WORK REQUIRED: Search the records below for "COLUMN"; copy each line that has it.

DATA FOR REVIEW:
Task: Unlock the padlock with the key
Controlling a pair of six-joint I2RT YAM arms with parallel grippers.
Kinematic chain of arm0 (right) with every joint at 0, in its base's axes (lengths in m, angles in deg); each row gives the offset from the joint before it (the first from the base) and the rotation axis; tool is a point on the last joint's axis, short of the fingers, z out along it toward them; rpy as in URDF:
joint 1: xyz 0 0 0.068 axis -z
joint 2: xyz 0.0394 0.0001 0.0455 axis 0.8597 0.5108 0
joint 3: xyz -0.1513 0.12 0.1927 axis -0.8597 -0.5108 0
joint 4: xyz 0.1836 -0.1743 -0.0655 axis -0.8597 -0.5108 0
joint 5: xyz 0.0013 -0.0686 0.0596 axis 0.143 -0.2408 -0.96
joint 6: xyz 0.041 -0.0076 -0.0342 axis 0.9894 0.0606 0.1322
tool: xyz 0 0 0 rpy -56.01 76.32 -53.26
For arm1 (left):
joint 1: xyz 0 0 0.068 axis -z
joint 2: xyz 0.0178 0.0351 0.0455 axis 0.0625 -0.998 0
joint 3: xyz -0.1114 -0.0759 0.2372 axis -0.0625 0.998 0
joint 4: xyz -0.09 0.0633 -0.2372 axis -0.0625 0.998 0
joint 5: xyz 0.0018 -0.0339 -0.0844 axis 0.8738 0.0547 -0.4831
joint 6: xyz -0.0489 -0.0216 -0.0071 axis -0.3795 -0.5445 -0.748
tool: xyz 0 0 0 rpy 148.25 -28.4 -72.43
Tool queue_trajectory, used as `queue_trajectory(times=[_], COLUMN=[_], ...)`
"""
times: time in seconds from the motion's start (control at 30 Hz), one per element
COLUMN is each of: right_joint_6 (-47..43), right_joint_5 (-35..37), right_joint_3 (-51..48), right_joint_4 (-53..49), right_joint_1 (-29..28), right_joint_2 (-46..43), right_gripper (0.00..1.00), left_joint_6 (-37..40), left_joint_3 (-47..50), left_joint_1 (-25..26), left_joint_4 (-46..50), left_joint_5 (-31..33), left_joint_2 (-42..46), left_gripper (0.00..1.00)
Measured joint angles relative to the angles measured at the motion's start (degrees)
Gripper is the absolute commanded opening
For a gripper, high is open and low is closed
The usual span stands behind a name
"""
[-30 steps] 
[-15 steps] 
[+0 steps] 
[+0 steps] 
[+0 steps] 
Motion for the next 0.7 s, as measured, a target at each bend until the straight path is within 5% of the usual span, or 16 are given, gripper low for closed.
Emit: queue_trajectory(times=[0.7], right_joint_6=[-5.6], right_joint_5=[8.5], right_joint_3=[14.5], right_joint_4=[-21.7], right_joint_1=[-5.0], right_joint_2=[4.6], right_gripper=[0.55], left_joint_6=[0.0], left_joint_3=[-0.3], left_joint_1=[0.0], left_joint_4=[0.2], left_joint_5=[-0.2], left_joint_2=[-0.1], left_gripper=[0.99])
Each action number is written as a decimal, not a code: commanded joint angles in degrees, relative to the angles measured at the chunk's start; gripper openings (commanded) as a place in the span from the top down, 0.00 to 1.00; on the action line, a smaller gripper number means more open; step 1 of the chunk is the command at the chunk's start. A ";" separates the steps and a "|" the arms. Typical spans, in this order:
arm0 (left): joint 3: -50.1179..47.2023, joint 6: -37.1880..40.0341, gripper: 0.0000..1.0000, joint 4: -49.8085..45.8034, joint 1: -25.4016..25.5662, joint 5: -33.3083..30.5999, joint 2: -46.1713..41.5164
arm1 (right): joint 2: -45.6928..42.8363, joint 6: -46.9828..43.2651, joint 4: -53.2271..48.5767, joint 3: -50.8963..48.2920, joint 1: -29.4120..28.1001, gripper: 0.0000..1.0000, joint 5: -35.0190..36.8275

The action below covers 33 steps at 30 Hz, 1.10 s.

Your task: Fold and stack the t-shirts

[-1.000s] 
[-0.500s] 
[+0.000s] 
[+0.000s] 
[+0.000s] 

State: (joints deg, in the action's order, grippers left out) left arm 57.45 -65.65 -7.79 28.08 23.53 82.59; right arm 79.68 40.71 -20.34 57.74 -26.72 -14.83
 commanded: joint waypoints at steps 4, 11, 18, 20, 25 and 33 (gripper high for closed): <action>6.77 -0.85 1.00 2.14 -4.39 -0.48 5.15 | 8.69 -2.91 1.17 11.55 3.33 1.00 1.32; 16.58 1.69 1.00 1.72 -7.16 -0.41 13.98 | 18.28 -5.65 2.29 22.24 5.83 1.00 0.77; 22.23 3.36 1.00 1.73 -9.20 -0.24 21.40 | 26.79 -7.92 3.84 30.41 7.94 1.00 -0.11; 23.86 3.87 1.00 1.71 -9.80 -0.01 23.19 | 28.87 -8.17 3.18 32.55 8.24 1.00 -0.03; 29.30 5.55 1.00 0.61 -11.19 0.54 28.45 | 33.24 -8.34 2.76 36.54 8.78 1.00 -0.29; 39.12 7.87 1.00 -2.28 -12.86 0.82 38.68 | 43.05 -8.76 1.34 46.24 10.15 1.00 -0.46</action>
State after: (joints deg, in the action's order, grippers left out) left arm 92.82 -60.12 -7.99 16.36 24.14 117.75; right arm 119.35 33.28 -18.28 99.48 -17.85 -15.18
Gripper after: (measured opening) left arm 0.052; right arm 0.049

COMPLETED EXERCISE:
Tool queue_trajectory, used as `queue_trajectory(times=[_], COLUMN=[_], ...)`
COLUMN is each of: right_joint_6 (-47..43), right_joint_5 (-35..37), right_joint_3 (-51..48), right_joint_4 (-53..49), right_joint_1 (-29..28), right_joint_2 (-46..43), right_gripper (0.00..1.00), left_joint_6 (-37..40), left_joint_3 (-47..50), left_joint_1 (-25..26), left_joint_4 (-46..50), left_joint_5 (-31..33), left_joint_2 (-42..46), left_gripper (0.00..1.00)

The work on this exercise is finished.